Terror and Tragedy, Horror and Healing

Flipping through radio stations, searching for a tune to fit my mood, I paused as the voice of a newscaster announced a breaking story from Cleveland's near west side. "Seventeen year old girl escapes from burning house. Father killed."
"Please..Not one of my kids" I silently mouthed the plea I've murmured each time I hear about a tragedy involving teenagers in Cleveland.
Too many of my kids have made the headlines.

That day I prayed to no avail. The child was one of my favorite students, and this time the headlines would last for months.

Hour by hour the details of the story were announced by the reporters:

In the early hours of the morning a man broke into the house off of Fulton Avenue. He silently crept up the stairs, to a bedroom where the owner of the house slept. With a hammer he picked up from the man's toolbox downstairs, he pummeled the sleeping man to death. Next, he entered an adjacent bedroom, and awakened the teenaged daughter.
Brutally, he raped her, finally dragging her into the bathroom. He slammed the young girl down onto the hard tile floor, beat her, then tied her wrists to the plumbing with shoelaces.
To cover up his crime and eliminate the witness, he poured gasoline throughout the house, lit a match, and walked away.
The fire accelerated rapidly. Soon the blaze spread into the bathroom.
Determined not to die, the teenager strained toward the flames as they spread into the room where she lay. Using the fire, she was able to burn through her bindings, all the while screaming for her father.

Battered and bleeding, naked and terrified, she ran out of the house calling for him, just as the structure was engulfed in the inferno.

Soon my phone began to ring.
"Damaris. The girl in the news is Damaris."

My heart sank. That such a tragedy would befall anyone is unthinkable.
But Damaris!
Sweet and gentle and beautiful, Damaris was an eleventh grade building construction student at Max Hayes. She was in my 9th period class, taking a second year of art.

Emotion became entity that Monday as students gathered in hallways and classrooms at Max Hayes. Disbelief entwined with grief. Anger mixed with hatred and fear.
The killer was still out there.

Damaris had identified her assailant. She knew him from the neighborhood. A friend of hers had dated him a couple of times, and he had come by the house a week or two earlier to ask her father about getting a job.

The police issued an APB.
His mugshot glared from the pages of the newspaper.
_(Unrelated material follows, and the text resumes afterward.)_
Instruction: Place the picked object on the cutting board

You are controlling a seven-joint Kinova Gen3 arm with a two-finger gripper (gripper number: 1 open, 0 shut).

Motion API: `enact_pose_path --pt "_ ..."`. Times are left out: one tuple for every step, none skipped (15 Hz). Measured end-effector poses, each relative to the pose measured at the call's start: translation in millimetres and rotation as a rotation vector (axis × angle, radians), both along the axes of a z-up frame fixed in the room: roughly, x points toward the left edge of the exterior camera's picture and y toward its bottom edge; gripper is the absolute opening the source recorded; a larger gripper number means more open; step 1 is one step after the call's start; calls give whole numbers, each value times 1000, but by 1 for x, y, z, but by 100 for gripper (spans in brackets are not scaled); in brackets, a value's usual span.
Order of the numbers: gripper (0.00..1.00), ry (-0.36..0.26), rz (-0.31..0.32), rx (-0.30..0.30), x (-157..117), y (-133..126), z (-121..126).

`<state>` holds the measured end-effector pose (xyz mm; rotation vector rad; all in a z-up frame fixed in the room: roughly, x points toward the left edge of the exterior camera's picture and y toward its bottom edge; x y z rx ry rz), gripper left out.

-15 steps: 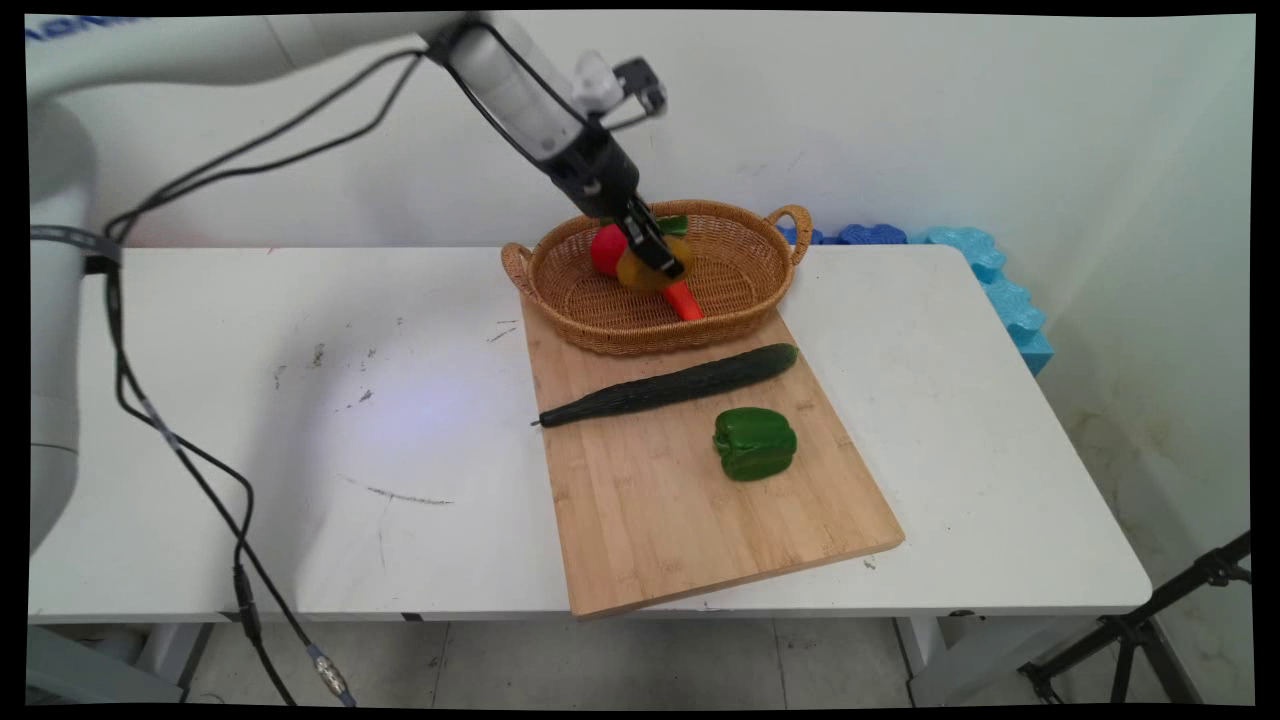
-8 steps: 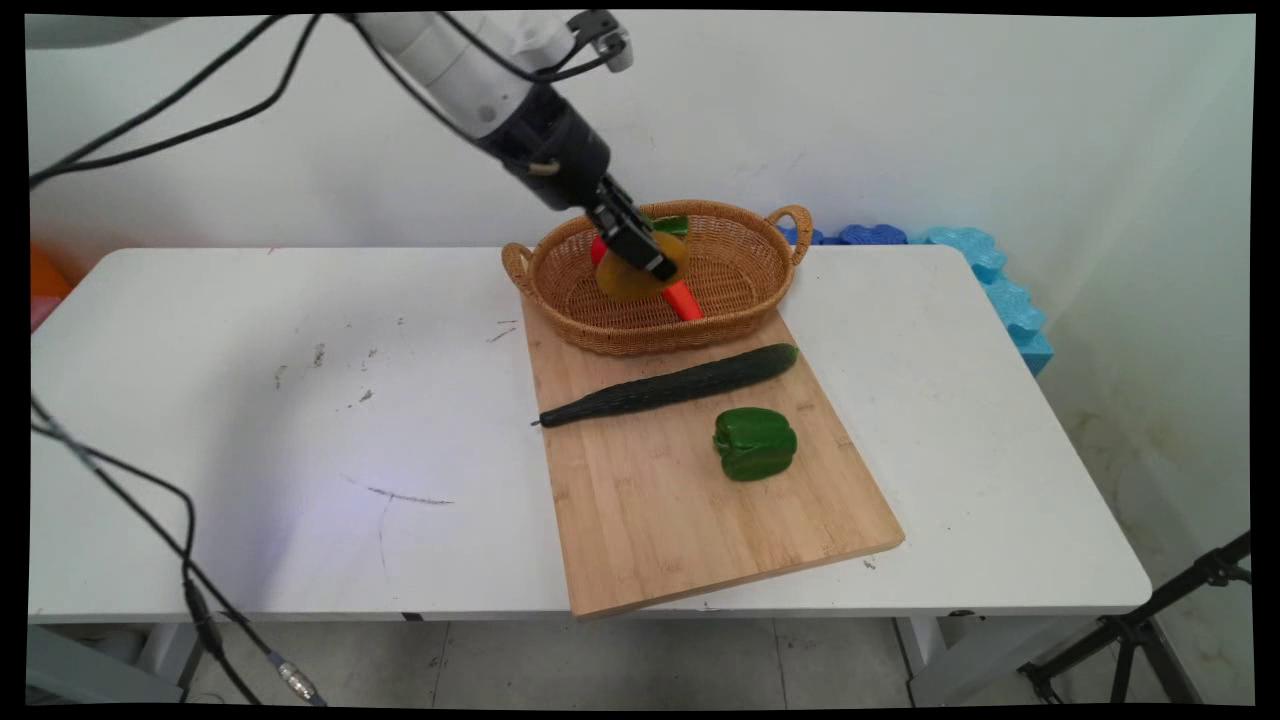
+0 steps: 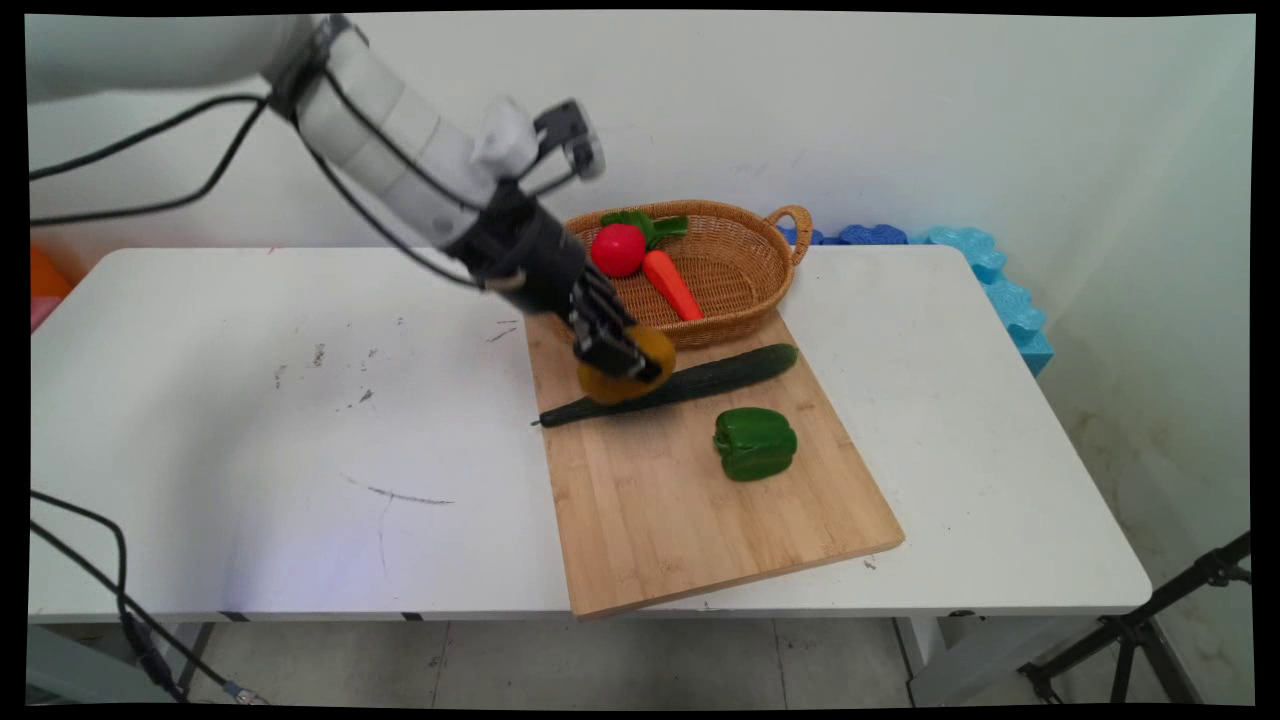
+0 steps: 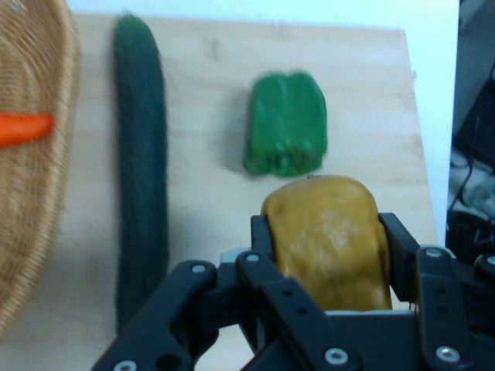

It was broadcast during the news reports on every television station.
Surely he would be caught soon. Very the police, we all hoped.
A number of the boys from Max Hayes took on the role of vigilante, as the days began to mount without a capture. Rumor had it, the Max Hayes boys were carrying guns. The potential for the tragedy to escalate rose with each passing day. He had been spotted in the neighborhood.

Finally, he was captured. Thankfully, by the police.
He had been hiding out, like a rat, in a tunnel that ran underneath the shoreway.

Damaris returned to school after several weeks.

A very different young woman sat at the table in the art studio now. The chatty, happy, giggling child, had been replaced by a silent, staring, wounded woman.
My gift of empathy proved both blessing and curse in her presence. The intensity of her pain, weeping spirit, bleeding soul, was difficult to witness.
There were days when distress immobilized her.
I could see the tears well up in her eyes, and I led her into my office.
"I can't draw." She whispered. "There are things I need to say, that I want to express, but I can't draw them."
"Do you think you could write them down?" I asked.

The following day I brought her a journal; 300 pages, hard bound, fabric cover. Later that week she shared three poems with me... pain-filled and powerful releases.

Over the summer Damaris continued to write. She steadfastly worked toward her own healing.
The winter of her senior year reopened wounds that had begun to close. Her attacker was going to trial. It was a death penalty case, and as victim, Damaris would have to testify. Due to the strength of her testimony, her father's killer sits on Ohio's death row today.

Damaris began to tell her story of horror, hurt, and healing, reaching out to other victims of crime. She was even interviewed by Montel Williams on national television.

Eventually she filled the three hundred pages of that journal with her poetry.
When she came to Max Hayes to visit with me a few weeks ago, she told me of her conversation with a publisher about making her chronicle of pain available to a wider audience of readers.

I shall look forward to reading about her journey.